We'll be needing to separately differentiate both 'x' and 'y'.

√x +√y = √a

Differentiating 'x' and 'y':

(-1/2√x) + (-1/2√y)(dy/dx) = 0
-1/2√x = (1/2√y)(dy/dx)

We'll now take the term in 'y' on the other side so as the equation will be dy/dx in terms of 'x' and 'y'.

-(2√y)/(2√x) = dy/dx
-√(y/x) = dy/dx

Therefore, the answer is ' dy/dx = -√(y/x)'.

Q6(ii)

We'll first find the x-coordinate of 'A' because that'll be our upper limit when we'll be intergrating y = (3 − x)e^−2x.

y = (3 − x)e^−2x
0 = (3 − x)e^−2x
0 = 3 - x
x = 3

Therefore, we'll be integrating 'y = (3 − x)e^−2x' from '0' (lower limit) to '3' (upper limit).

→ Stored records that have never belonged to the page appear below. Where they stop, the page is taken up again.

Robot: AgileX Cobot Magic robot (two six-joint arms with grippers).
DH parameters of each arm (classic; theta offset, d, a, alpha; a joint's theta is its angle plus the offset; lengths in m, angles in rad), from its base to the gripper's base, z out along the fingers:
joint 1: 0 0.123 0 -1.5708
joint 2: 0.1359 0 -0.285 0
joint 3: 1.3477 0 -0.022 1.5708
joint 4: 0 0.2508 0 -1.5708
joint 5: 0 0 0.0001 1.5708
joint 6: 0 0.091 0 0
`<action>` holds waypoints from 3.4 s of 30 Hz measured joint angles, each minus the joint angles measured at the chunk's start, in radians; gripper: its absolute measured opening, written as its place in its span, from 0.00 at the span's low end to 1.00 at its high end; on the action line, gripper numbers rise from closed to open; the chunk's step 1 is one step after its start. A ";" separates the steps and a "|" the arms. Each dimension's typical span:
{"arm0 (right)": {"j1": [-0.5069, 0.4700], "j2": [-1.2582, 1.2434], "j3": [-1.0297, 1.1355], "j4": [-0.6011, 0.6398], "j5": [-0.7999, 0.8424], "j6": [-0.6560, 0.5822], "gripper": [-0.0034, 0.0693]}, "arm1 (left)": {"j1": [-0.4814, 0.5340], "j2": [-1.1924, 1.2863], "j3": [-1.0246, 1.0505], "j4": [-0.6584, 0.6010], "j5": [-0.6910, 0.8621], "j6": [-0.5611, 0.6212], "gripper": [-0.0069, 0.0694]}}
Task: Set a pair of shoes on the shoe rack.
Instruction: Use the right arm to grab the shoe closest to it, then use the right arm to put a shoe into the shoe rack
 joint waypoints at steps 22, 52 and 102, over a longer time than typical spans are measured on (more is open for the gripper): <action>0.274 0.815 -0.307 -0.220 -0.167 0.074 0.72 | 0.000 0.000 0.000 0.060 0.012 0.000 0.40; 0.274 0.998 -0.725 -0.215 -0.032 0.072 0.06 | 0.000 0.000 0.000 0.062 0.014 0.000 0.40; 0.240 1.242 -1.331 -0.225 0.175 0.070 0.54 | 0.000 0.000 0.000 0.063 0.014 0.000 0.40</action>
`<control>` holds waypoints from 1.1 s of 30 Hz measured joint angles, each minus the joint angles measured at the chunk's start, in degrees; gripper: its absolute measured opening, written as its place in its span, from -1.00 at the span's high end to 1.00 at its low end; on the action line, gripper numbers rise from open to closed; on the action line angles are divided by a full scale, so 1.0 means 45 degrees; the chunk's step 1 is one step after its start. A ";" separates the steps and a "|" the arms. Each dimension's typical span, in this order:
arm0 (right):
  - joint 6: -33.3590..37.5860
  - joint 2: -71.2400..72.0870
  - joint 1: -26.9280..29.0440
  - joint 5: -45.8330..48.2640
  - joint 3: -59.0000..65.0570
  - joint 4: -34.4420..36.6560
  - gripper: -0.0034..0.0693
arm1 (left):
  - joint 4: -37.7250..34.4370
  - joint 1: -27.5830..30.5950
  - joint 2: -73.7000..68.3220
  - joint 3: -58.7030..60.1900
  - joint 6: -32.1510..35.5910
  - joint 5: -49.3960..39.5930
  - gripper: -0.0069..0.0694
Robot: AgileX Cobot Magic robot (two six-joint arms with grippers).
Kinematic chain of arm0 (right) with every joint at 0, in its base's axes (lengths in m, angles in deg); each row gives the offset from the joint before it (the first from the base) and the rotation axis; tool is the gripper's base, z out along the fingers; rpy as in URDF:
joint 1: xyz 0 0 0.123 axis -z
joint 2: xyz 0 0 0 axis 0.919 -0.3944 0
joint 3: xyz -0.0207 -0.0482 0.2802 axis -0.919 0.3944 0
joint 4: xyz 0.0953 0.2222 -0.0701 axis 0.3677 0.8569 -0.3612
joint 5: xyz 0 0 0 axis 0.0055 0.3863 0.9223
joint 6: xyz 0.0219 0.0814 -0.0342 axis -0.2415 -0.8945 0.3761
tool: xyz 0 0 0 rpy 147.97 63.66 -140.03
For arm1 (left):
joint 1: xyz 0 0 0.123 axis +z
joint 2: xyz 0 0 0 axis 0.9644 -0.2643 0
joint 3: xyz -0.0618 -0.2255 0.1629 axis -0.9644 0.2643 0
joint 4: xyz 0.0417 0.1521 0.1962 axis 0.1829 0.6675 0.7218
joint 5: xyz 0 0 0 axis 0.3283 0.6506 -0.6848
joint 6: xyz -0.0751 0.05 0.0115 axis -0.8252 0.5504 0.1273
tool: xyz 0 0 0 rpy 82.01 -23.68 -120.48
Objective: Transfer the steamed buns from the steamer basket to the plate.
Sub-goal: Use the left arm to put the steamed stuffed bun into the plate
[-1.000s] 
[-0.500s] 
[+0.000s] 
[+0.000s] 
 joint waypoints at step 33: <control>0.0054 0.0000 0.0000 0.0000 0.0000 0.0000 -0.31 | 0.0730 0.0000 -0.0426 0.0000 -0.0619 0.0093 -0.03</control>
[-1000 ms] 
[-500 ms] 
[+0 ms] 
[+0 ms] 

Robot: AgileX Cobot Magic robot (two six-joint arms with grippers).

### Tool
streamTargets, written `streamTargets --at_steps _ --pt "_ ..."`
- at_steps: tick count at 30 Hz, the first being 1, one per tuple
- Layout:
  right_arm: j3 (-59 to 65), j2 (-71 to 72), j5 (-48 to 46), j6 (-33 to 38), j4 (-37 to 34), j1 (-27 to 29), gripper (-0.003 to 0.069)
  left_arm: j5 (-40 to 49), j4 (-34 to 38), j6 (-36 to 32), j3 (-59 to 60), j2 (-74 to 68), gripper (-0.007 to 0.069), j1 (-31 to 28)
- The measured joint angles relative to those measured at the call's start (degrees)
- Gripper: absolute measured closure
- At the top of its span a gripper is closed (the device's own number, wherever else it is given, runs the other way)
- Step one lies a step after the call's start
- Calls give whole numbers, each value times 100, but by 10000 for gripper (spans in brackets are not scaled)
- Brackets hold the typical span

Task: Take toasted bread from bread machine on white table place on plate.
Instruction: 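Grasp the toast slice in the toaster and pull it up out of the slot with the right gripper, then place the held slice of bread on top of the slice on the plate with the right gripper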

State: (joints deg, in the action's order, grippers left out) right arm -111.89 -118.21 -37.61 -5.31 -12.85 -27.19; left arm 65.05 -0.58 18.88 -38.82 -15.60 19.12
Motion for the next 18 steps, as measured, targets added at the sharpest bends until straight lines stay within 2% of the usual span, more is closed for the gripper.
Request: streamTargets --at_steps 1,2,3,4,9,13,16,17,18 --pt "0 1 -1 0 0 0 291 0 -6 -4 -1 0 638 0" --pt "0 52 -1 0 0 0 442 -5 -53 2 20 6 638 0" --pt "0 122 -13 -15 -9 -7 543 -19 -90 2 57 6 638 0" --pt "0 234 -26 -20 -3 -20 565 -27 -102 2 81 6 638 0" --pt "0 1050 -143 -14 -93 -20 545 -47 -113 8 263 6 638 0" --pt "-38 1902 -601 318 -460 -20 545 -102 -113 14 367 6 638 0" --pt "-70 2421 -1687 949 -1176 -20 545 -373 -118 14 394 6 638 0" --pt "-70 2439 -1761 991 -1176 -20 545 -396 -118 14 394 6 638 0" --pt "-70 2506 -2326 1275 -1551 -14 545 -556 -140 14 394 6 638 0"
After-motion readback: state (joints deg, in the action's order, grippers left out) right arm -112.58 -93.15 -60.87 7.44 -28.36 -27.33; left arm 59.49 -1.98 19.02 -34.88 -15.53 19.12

Integrating the curve equation:

(3 − x)e^−2x
3e^-2x - (x)(e^-2x)

'3e^-2x' can be integrated easily and the answer will come out to be '-(3e^-2x)/2' but we'll be needing to use the integration by parts technique to integrate '(x)(e^-2x)'

Integrating '(x)(e^-2x)' by parts:

(x)(e^-2x)
-[(x)(e^-2x)]/2 - [ 1 x -(e^-2x)/2 ]
-[(x)(e^-2x)]/2 + (1/2) [(e^-2x)]
-[(x)(e^-2x)]/2 + (1/2) (-(e^-2x)/2)
-[(x)(e^-2x)]/2 - (e^-2x)/4

Now we'll put back both the integrands in our original equation '3e^-2x - (x)(e^-2x)'

3e^-2x - (x)(e^-2x)
-(3e^-2x)/2 - {-[(x)(e^-2x)]/2 - (e^-2x)/4}
-(3e^-2x)/2 + [(x)(e^-2x)]/2 + (e^-2x)/4

Next, plug in the upper (3) and the lower limit (0) in this equation '-(3e^-2x)/2 + [(x)(e^-2x)]/2 + (e^-2x)/4'

-(3e^-2x)/2 + [(x)(e^-2x)]/2 + (e^-2x)/4
-(3e^-6)/2 + 3(e^-6)/2 + (e^-6)/4} - [ (-3/2) + (1/4) ]
(e^-6)/4 + (5/4)
( 5 + e^-6)/4

Therefore, the answer is '(5 + e^-6)/4'

Q7(iii)

diagram.JPG

Sketch an Argand diagram showing the point representing the complex number u (1 + 2i). Next draw a circle of radius '2' with center at (1 + 2i). Now to find the greatest value of arg z for points on this locus, please refer to the above diagram. We'll draw two tangents from (0,0) to the circle of which one will touch the circle at x=1 and the other will touch it at some value of y. Draw two lines from the center of the circle to the tangents, this will sort of create a triangle. Further drawing a line from (0,0) to the center of the circle will create two right angle triangles. Now if you see one of the two right angled triangles, the base is 1 unit and the opposite side is 2 units. From this, we can easily find the angle between the hypotenuse and the base using the 'tan Θ' formula.

tan Θ = 2 / 1
Θ = 1.11 rad.

The angle we have found out is of one half only therefore we'll multiply it by two in order to find the greatest value of arg z.

1.11 x 2 = 2.21 rad.

Therefore, the greatest value of arg z is 2.21 rad.

Q8(i)

Expand '(x −1)(x^2 +1)' to 'x^3 - x^2 + x -1'. Divide 'x^3 + 0x^2 −x −2' by 'x^3 - x^2 + x -1' and the value of quotient will be the value of 'A'. Next, use the value of the remainder 'x^2 - 2x - 1' as the numerator and '(x −1)(x^2 +1)' as the denominator and then solve the partial fractions way.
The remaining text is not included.